(Saved entries)
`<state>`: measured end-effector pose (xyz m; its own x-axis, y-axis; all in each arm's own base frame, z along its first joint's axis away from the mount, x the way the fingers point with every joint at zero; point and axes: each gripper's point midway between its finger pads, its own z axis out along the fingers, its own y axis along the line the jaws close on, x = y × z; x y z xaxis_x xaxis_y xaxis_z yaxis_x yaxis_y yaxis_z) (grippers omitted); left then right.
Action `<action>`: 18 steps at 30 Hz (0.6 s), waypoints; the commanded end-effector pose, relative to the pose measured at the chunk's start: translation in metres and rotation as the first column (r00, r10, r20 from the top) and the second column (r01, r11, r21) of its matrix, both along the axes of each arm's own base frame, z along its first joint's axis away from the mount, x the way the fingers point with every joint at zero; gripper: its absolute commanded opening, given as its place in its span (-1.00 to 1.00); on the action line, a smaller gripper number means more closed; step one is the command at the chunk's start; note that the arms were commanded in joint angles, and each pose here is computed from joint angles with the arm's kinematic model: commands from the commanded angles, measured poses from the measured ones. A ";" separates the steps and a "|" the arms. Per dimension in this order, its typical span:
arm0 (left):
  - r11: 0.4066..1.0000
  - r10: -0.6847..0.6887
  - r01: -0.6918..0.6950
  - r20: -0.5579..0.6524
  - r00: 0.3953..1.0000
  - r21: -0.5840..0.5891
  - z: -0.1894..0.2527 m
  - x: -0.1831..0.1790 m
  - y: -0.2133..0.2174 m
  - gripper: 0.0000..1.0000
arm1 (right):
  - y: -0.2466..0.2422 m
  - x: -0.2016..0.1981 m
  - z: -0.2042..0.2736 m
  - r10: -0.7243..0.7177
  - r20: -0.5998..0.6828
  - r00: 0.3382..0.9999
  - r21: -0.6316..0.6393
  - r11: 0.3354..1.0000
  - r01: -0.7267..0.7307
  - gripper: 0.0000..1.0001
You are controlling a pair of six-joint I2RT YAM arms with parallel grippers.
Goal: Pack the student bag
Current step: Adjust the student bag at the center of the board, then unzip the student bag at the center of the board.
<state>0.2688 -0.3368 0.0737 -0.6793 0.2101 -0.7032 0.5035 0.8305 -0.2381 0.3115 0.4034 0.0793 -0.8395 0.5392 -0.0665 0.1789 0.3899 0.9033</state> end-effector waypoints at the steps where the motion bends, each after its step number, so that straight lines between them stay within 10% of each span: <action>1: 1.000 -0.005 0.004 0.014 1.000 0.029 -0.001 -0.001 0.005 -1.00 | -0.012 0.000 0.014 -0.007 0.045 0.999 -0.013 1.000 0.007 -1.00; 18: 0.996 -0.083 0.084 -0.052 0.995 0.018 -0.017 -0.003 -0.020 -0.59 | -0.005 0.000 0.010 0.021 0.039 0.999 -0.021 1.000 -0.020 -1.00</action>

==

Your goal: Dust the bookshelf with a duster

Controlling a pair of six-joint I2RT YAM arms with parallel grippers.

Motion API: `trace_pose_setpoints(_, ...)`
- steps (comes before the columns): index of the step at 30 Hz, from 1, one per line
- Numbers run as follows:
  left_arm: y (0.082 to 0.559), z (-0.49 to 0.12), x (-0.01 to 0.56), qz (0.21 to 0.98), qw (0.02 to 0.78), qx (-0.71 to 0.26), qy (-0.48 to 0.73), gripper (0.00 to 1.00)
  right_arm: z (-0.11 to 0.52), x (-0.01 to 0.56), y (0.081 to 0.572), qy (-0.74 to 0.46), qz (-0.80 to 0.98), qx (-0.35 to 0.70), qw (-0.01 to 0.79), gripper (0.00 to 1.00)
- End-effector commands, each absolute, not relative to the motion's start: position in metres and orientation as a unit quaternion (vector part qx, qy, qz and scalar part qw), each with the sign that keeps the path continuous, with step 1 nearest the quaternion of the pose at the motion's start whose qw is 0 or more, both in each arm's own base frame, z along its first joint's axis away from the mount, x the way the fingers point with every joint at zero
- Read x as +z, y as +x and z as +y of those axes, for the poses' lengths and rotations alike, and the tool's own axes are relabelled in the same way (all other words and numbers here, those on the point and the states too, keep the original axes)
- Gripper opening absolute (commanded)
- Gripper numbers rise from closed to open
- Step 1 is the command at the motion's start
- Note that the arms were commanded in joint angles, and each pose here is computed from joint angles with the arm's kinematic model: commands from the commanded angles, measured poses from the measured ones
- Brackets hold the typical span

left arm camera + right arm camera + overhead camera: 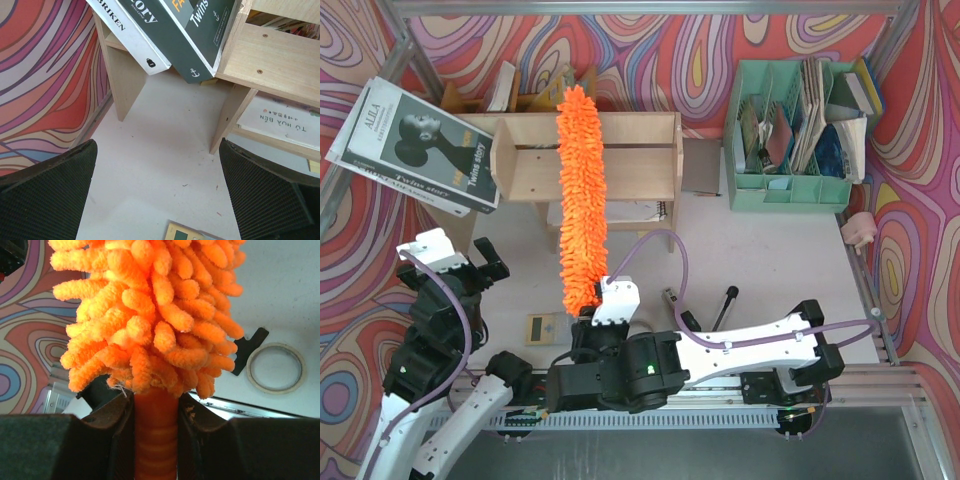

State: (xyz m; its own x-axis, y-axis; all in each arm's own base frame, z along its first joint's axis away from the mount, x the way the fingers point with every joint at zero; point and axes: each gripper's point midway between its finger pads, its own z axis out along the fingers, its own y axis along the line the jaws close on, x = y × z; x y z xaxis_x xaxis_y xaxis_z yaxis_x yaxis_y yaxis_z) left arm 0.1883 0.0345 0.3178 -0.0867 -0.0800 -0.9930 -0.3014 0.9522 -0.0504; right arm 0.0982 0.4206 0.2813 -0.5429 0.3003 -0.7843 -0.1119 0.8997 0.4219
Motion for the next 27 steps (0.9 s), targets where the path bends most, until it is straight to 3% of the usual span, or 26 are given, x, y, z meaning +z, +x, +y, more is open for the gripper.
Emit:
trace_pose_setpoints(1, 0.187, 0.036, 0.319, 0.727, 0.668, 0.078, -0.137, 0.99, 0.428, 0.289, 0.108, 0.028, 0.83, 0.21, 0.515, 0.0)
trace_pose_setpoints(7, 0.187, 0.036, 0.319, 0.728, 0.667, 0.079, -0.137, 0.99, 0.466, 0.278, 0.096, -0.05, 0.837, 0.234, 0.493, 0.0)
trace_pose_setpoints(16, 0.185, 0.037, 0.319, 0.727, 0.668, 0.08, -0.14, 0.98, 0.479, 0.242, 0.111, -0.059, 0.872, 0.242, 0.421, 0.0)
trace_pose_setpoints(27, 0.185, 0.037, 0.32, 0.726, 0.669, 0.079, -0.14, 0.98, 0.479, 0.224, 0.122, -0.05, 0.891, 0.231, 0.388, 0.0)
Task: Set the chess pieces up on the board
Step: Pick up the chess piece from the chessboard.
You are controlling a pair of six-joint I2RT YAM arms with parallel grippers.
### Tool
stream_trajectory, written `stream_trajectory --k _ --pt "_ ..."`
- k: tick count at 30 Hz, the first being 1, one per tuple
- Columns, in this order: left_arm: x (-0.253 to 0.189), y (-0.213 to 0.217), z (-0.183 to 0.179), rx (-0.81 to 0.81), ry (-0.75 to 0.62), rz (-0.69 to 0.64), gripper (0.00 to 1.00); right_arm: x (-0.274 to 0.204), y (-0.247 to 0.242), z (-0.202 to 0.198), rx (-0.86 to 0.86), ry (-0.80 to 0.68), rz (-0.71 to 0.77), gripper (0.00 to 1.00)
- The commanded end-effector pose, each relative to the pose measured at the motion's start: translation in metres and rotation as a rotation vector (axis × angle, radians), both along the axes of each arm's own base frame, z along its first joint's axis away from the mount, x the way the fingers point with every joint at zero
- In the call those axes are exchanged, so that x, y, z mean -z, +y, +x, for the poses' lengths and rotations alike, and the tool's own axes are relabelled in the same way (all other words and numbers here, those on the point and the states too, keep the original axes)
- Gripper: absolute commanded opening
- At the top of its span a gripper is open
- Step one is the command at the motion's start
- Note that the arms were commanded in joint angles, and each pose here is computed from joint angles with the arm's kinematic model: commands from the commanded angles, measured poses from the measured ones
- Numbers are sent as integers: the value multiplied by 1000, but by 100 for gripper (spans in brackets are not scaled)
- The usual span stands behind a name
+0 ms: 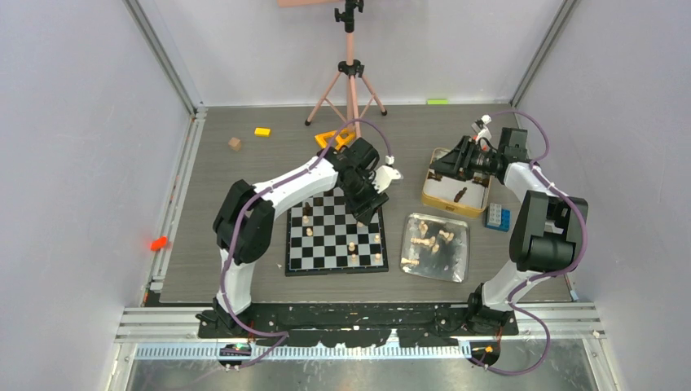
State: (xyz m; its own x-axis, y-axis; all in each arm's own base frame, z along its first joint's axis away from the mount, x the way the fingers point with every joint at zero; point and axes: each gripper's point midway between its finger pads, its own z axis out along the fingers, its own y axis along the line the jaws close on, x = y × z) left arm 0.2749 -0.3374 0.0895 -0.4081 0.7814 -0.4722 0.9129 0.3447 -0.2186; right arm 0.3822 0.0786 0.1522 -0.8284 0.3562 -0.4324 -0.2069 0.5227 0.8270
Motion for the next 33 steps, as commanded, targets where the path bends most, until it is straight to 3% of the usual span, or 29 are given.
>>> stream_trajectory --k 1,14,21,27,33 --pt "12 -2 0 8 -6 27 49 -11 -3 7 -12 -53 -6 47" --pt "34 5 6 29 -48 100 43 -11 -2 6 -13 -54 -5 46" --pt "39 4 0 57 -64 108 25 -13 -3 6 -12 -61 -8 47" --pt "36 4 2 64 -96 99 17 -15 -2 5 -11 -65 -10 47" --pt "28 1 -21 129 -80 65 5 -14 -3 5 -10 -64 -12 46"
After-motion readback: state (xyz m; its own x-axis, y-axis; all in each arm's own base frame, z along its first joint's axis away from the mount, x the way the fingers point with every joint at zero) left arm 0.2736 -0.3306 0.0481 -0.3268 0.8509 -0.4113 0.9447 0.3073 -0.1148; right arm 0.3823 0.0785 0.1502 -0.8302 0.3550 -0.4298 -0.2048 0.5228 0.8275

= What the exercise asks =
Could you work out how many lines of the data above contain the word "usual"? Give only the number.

= Expected answer =
3